Event summary combining transcript, slides, and related documents.

Logotype for Intel Corporation

Q1 2026 earnings summary

27 Apr, 2026

Executive summary

  • Q1 2026 revenue reached $13.6 billion, up 7% year-over-year, marking the sixth consecutive quarter of outperformance, driven by strong demand for CPUs, AI applications, and advanced packaging.

  • AI-driven businesses contributed significantly to growth, with Data Center and AI (DCAI) and Foundry segments showing robust performance despite ongoing supply constraints.
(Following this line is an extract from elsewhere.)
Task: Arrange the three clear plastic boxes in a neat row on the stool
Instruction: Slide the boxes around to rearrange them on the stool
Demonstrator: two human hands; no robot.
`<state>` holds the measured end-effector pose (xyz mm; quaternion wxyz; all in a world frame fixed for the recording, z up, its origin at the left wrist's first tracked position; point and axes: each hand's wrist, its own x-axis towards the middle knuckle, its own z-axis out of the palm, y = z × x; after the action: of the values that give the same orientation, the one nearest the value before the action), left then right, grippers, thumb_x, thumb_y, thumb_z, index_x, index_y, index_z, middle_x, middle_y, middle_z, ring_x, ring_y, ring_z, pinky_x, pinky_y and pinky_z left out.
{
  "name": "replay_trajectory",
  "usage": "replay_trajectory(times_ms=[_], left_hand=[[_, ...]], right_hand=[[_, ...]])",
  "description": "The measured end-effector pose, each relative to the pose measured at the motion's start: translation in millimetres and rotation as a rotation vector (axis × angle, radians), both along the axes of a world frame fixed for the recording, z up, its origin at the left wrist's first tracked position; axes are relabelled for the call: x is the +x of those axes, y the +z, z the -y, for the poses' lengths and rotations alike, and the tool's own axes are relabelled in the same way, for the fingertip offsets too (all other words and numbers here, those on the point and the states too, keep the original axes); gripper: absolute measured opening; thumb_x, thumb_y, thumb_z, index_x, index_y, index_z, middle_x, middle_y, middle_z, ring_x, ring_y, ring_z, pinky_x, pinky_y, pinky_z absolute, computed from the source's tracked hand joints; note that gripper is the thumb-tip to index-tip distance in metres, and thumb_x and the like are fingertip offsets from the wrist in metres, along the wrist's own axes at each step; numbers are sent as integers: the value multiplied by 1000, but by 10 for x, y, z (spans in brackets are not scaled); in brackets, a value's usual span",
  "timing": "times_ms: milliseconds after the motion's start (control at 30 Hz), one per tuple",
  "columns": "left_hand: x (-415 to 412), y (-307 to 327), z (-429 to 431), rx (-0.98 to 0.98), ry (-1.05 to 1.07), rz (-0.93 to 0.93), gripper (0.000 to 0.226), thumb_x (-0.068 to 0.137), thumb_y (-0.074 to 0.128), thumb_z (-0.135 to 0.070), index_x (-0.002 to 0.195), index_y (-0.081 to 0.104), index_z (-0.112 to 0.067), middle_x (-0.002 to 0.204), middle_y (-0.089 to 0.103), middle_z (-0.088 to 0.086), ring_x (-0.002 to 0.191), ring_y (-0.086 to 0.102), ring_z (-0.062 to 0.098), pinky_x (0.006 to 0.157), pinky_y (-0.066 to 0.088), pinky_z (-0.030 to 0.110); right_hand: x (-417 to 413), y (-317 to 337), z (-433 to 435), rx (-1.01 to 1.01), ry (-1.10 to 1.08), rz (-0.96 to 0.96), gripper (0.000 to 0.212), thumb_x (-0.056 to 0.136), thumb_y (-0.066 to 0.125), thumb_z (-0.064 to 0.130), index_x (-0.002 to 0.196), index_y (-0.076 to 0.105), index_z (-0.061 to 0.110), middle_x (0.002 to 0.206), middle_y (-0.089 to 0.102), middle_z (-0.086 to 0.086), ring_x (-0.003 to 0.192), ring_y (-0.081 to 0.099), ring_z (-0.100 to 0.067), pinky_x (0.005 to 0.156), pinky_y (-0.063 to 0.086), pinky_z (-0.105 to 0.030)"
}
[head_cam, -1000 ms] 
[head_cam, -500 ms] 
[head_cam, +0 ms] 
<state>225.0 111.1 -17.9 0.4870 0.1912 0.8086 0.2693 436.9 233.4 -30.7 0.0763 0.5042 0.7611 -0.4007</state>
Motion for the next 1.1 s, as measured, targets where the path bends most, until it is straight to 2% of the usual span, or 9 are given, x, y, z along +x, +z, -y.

  • Strategic partnerships and product launches, including collaborations with Google, NVIDIA, and others, supported expansion in AI and heterogeneous compute.

  • Net loss attributable to Intel was $(3.7) billion, primarily due to a $3.9 billion non-cash goodwill impairment charge related to Mobileye, reflecting increased macroeconomic and geopolitical risks.

  • Operational efficiency, innovation, and customer-centricity remain key transformation drivers.

Financial highlights

  • Q1 2026 revenue was $13.6 billion, up from $12.7 billion year-over-year, with non-GAAP EPS at $0.29 and GAAP EPS at $(0.73).

  • Non-GAAP gross margin reached 41.0%, up 1.8 points YoY; GAAP gross margin was 39.4%.

  • Non-GAAP net income was $1.5 billion, up 156% YoY; GAAP net loss was $(3.7) billion.

  • Operating cash flow was $1.1 billion; adjusted free cash flow was $(2.0) billion due to $5.0 billion in gross CapEx.

  • Operating loss was $(3.1) billion, driven by $4.1 billion in restructuring and impairment charges.

Outlook and guidance

  • Q2 2026 revenue guidance: $13.8–$14.8 billion, with non-GAAP gross margin at 39.0% and non-GAAP EPS at $0.20.

  • Supply constraints are expected to persist through at least the first half of 2026, impacting ability to fully meet demand.

  • Full-year PC unit TAM expected to decline low double digits, while server CPU demand outlook improved to double-digit unit growth.

  • R&D and MG&A expenses are expected to decrease in 2026 due to restructuring and cost-reduction measures.

  • Capital expenditures for 2026 expected to be flat year-over-year, with increased tool spending to support demand.